LockBit, the infamous cybercriminal group, has returned to action after a brief disruption caused by Operation Cronos.
Here are the key details:
- Operation Cronos: On February 20, 2024, The National Crime Agency (NCA) and the Federal Bureau of Investigation (FBI) and other law enforcement agencies seized operations of LockBit. The task force took down 34 servers in multiple countries, seized more than 200 cryptocurrency wallets, arrested of two alleged LockBit members in Poland and Ukraine and retrieved decryption keys for LockBit 3.0 from the seized LockBit infrastructure. However, they were not able to identify or arrest the other members of cybercriminal group running the LockBit operation, known as LockBitSupp.

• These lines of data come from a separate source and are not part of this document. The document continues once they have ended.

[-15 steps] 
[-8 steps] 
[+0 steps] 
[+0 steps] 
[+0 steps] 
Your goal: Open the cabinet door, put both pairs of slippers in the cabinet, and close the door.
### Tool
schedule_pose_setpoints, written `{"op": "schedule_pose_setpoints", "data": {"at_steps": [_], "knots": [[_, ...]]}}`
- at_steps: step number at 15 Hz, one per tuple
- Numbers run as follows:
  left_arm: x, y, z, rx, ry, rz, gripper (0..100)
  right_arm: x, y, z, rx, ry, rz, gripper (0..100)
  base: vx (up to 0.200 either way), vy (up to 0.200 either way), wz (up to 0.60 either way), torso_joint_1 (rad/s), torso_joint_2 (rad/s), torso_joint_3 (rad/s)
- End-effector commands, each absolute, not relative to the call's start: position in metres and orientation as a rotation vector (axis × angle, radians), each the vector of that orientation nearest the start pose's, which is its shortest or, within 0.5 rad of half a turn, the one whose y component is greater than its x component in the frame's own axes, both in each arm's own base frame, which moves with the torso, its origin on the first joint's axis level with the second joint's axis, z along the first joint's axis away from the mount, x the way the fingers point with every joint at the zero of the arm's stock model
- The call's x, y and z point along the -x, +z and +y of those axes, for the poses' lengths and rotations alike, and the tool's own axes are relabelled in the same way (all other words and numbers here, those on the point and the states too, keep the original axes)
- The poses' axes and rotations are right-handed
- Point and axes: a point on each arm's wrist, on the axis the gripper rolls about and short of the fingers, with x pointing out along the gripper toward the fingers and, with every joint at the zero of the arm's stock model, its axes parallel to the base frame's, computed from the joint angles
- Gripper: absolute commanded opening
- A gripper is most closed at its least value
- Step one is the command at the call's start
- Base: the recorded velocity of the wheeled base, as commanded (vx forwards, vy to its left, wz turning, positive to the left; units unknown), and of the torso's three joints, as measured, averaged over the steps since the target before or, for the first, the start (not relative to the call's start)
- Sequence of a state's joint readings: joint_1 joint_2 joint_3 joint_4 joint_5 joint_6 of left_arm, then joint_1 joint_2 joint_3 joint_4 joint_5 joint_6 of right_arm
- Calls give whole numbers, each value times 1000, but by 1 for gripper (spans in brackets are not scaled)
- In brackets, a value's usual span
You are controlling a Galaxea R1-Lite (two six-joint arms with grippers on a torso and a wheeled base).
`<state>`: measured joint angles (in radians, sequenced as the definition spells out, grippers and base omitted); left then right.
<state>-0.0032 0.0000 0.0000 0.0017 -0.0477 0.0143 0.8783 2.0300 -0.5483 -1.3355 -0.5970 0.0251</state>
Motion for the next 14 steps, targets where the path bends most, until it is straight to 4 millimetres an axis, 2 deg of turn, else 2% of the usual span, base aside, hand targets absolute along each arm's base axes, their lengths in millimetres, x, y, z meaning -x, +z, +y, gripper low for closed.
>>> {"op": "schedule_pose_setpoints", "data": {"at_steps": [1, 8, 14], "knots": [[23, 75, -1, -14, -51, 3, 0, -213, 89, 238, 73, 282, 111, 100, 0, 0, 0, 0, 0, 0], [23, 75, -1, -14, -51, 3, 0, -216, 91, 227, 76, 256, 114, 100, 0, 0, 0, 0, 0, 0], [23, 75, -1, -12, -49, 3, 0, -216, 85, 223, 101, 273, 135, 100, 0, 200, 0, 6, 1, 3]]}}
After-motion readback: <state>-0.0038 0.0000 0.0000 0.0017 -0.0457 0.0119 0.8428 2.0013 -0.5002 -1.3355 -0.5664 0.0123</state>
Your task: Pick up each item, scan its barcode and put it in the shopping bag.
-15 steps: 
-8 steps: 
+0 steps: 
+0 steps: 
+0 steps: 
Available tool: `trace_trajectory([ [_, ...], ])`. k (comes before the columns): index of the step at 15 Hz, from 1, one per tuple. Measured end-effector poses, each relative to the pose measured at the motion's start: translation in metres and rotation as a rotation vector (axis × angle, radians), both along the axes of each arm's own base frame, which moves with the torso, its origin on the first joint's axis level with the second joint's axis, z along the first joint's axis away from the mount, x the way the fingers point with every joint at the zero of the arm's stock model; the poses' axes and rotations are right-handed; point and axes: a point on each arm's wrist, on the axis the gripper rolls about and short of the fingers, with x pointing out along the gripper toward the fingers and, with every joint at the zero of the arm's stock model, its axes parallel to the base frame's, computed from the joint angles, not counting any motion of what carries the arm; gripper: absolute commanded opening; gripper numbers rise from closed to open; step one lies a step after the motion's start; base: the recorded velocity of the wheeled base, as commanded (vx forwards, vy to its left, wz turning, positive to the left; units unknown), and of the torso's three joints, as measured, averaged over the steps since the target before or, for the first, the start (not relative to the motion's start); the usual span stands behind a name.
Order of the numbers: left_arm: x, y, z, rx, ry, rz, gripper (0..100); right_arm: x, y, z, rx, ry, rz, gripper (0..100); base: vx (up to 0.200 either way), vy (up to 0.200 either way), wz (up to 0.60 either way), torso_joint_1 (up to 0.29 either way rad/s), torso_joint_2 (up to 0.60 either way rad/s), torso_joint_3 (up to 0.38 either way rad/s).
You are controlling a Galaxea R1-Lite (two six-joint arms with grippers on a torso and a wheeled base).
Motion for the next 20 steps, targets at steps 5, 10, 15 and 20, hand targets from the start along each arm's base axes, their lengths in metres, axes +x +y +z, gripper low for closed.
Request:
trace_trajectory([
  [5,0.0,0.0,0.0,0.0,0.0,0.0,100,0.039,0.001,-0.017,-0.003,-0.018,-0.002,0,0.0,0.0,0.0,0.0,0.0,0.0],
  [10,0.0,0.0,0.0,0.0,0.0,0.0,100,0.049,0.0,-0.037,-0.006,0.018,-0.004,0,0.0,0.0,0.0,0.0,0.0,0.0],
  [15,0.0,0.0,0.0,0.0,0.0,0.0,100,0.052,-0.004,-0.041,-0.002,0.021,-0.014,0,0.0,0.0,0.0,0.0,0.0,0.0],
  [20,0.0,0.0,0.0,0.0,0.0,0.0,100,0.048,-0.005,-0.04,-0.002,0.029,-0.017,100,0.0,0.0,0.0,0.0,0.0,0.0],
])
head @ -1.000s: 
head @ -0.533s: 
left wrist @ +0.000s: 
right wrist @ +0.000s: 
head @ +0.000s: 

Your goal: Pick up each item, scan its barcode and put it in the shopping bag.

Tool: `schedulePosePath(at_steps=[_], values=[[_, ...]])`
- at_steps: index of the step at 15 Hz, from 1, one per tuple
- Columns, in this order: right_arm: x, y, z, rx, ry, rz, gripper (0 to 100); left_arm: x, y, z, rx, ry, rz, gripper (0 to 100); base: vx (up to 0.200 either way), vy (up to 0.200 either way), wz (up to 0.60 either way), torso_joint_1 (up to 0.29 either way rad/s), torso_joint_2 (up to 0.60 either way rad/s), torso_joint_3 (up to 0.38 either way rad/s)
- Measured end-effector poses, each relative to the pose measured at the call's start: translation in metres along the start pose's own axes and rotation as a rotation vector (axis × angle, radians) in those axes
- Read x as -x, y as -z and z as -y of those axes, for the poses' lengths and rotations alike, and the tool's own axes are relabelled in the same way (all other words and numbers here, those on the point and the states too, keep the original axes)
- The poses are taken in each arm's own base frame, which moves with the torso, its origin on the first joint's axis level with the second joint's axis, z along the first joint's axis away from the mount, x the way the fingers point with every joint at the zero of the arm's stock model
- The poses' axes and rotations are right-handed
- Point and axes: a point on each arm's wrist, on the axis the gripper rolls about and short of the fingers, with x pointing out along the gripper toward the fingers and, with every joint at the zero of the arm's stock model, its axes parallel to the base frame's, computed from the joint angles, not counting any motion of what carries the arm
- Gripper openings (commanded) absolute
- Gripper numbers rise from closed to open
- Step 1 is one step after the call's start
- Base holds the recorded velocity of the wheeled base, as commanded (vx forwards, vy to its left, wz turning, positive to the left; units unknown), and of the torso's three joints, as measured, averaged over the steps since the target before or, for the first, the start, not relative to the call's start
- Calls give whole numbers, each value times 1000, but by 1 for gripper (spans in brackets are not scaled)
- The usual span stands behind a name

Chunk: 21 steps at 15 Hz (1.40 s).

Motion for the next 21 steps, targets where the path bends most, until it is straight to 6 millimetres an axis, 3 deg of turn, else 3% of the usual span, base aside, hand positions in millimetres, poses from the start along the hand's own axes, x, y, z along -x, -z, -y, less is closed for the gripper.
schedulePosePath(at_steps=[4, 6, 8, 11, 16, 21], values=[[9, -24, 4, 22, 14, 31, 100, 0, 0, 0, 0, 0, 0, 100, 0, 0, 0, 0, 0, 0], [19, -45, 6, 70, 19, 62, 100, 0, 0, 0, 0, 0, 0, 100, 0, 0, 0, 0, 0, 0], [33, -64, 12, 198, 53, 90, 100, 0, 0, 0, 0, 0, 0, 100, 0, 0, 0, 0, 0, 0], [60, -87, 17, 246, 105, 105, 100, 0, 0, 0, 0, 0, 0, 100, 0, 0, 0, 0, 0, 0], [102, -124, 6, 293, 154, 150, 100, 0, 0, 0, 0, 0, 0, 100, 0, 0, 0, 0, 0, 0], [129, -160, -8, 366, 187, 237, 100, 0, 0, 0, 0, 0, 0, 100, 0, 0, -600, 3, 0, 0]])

- LockBit’s Return: On February 24, 2024, just four days later, LockBitSupp released a statement and restored the LockBit infrastructure. The threat actor speculated that the LockBit servers were infiltrated by law enforcement via vulnerable PHP servers. They confirmed that law enforcement was able to obtain 1000 decryption keys out of 20000 stored on the seized server about half of the approximately 40,000 generated by LockBit operation.
Despite the disruption, LockBit has resumed its operations and continues to pose a significant threat. The group has even threatened to target the government sector.
This highlights the ongoing challenges in combating cybercrime and underscores the importance of robust cybersecurity countermeasures.